• Problem to work on:
Provide an exact copy of the lines from the beginning of the records through the line that includes "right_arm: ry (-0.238", and of no others.

::::::::::

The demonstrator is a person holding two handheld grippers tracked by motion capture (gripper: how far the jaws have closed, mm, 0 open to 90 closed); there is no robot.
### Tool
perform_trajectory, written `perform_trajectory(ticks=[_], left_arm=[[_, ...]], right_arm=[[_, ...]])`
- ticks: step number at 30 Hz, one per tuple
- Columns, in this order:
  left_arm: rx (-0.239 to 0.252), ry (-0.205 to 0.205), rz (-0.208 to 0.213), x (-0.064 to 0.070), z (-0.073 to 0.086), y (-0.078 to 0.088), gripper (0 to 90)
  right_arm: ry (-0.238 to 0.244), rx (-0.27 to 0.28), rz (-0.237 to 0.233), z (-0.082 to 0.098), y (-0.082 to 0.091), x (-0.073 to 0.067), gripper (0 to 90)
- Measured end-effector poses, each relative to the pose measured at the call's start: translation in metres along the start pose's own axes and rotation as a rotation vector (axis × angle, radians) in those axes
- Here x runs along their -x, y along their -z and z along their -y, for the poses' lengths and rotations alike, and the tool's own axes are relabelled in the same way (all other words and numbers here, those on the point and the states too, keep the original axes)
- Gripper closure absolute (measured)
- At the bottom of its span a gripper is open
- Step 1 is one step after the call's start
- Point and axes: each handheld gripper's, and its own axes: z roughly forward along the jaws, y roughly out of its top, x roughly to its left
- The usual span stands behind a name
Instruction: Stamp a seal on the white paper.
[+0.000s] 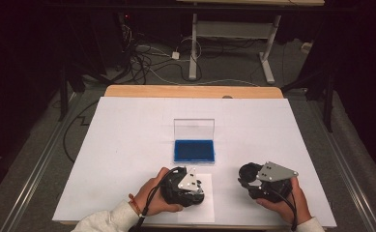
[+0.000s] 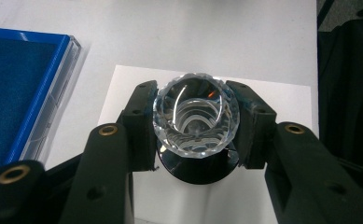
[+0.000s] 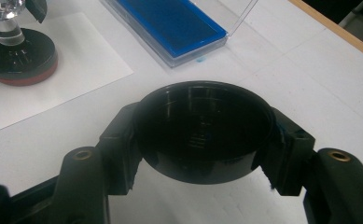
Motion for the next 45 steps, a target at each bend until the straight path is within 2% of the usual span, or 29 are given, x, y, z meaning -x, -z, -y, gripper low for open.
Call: perform_trajectory(ticks=[6,16,36,45], left_arm=[[-0.018,-0.007,-0.017,0.0027,-0.0029,-0.0004,55.1],[-0.021,-0.007,-0.019,0.0034,-0.0022,0.0002,55.1],[-0.009,0.003,-0.012,0.0025,-0.0008,-0.0001,55.0],[-0.002,0.008,-0.009,0.0020,-0.0001,-0.0003,55.0]], right_arm=[[-0.004,0.002,0.003,-0.0001,0.0005,0.0004,38.9],[-0.003,0.001,0.001,-0.0008,0.0001,-0.0001,38.9],[-0.003,0.006,0.002,-0.0005,0.0013,0.0007,39.0],[-0.016,0.009,-0.019,-0.0003,0.0014,0.0014,39.0]])
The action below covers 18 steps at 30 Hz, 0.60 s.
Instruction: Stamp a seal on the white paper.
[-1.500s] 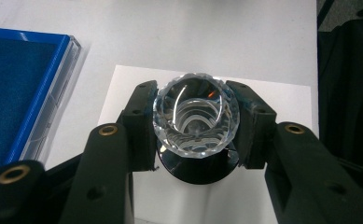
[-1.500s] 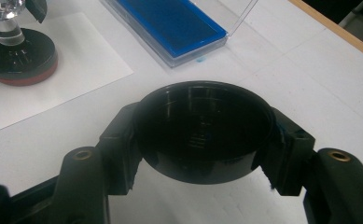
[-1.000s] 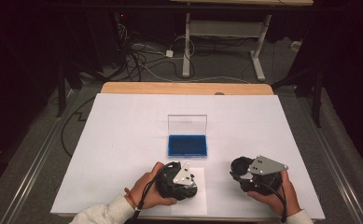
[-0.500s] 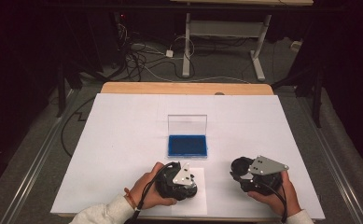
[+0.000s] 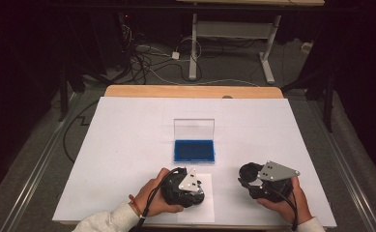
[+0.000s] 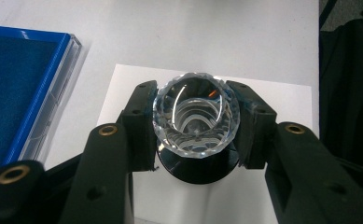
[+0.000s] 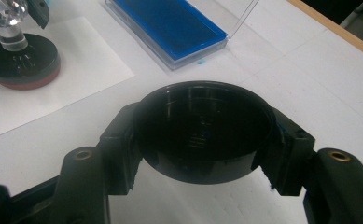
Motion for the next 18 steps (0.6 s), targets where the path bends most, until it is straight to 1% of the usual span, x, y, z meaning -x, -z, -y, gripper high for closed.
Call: perform_trajectory(ticks=[8,10,18], left_arm=[[0.000,-0.006,-0.002,0.0003,0.0003,-0.0001,55.0],[0.009,-0.004,-0.003,0.0005,0.0016,-0.0003,55.0],[0.014,-0.004,-0.005,0.0008,0.0020,-0.0007,55.0]], right_arm=[[-0.035,0.021,-0.023,-0.0005,0.0022,0.0022,39.1],[-0.035,0.022,-0.024,-0.0005,0.0021,0.0024,39.1],[-0.039,0.024,-0.027,-0.0002,0.0014,0.0026,39.1]])
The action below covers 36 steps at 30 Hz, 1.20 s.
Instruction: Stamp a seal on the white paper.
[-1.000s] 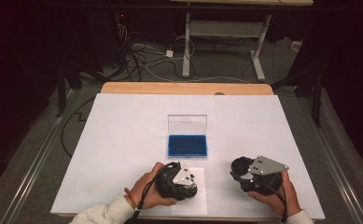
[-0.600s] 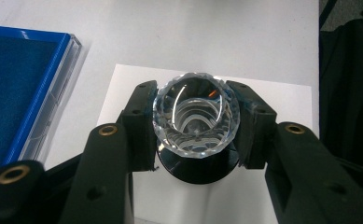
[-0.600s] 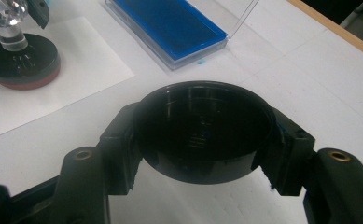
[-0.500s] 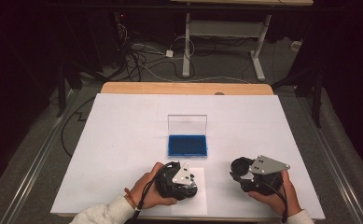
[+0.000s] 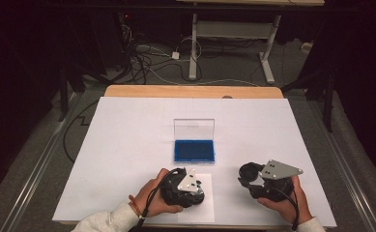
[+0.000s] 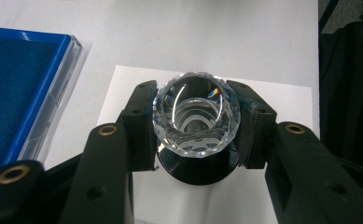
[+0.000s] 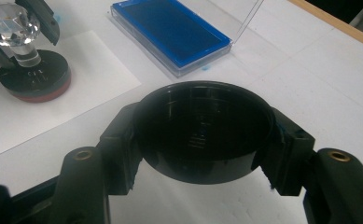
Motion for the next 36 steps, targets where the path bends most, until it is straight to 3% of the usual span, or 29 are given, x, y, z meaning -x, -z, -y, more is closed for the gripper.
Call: perform_trajectory(ticks=[9,14,20,30,36], left_arm=[[-0.030,-0.018,-0.020,0.003,-0.004,0.001,55.0],[-0.031,-0.014,-0.001,0.000,-0.005,0.003,55.0],[0.080,0.034,0.000,-0.009,-0.009,0.025,55.0],[0.165,0.074,-0.081,-0.021,-0.003,0.060,55.0],[0.187,0.102,-0.117,-0.028,0.005,0.077,55.0]], right_arm=[[-0.013,-0.013,-0.011,0.001,-0.002,0.000,39.1],[-0.012,-0.009,-0.011,0.000,-0.001,0.000,39.1],[-0.022,0.001,-0.003,0.001,0.001,0.002,39.0],[-0.012,0.005,0.003,0.000,0.002,0.002,39.0],[-0.006,0.002,0.006,0.000,0.002,0.002,39.0]])
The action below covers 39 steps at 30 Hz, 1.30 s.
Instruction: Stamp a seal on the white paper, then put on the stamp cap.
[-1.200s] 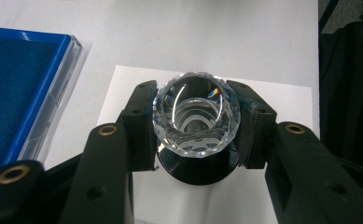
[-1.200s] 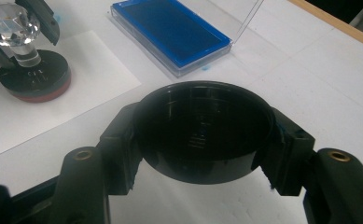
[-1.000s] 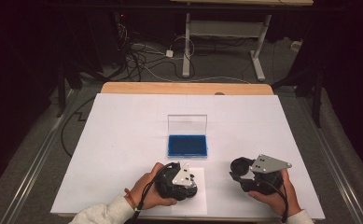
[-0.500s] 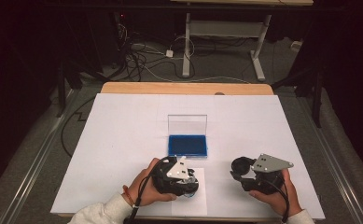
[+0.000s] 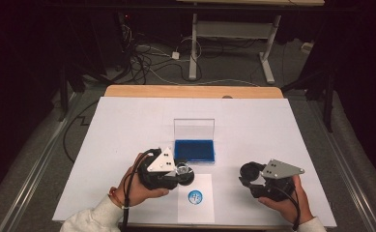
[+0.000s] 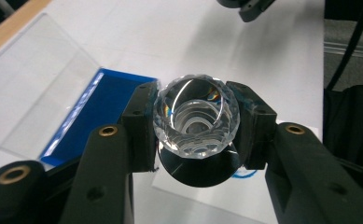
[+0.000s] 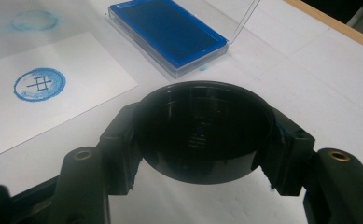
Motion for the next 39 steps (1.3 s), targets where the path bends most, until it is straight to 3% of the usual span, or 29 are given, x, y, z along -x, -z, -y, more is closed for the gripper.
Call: perform_trajectory(ticks=[6,12,20,29,39], left_arm=[[0.013,0.043,-0.036,-0.013,0.008,0.011,55.0],[-0.007,0.059,-0.089,-0.022,0.015,0.016,55.0],[0.004,0.094,-0.127,-0.033,0.022,0.023,55.0],[0.017,0.109,-0.153,-0.036,0.029,0.035,55.0],[0.044,0.123,-0.145,-0.042,0.031,0.036,55.0]], right_arm=[[0.002,0.001,0.007,0.000,0.000,0.001,39.0],[0.013,-0.002,0.003,-0.002,-0.003,0.001,39.1],[0.018,-0.011,0.005,-0.001,-0.006,0.002,39.0],[0.022,-0.022,-0.002,-0.002,-0.012,0.002,39.0],[0.025,-0.022,-0.020,-0.002,-0.015,0.002,39.1]])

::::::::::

• Exercise response:
The demonstrator is a person holding two handheld grippers tracked by motion capture (gripper: how far the jaws have closed, mm, 0 open to 90 closed); there is no robot.
### Tool
perform_trajectory, written `perform_trajectory(ticks=[_], left_arm=[[_, ...]], right_arm=[[_, ...]])`
- ticks: step number at 30 Hz, one per tuple
- Columns, in this order:
  left_arm: rx (-0.239 to 0.252), ry (-0.205 to 0.205), rz (-0.208 to 0.213), x (-0.064 to 0.070), z (-0.073 to 0.086), y (-0.078 to 0.088), gripper (0 to 90)
  right_arm: ry (-0.238 to 0.244), rx (-0.27 to 0.28), rz (-0.237 to 0.233), z (-0.082 to 0.098), y (-0.082 to 0.091), x (-0.073 to 0.067), gripper (0 to 90)

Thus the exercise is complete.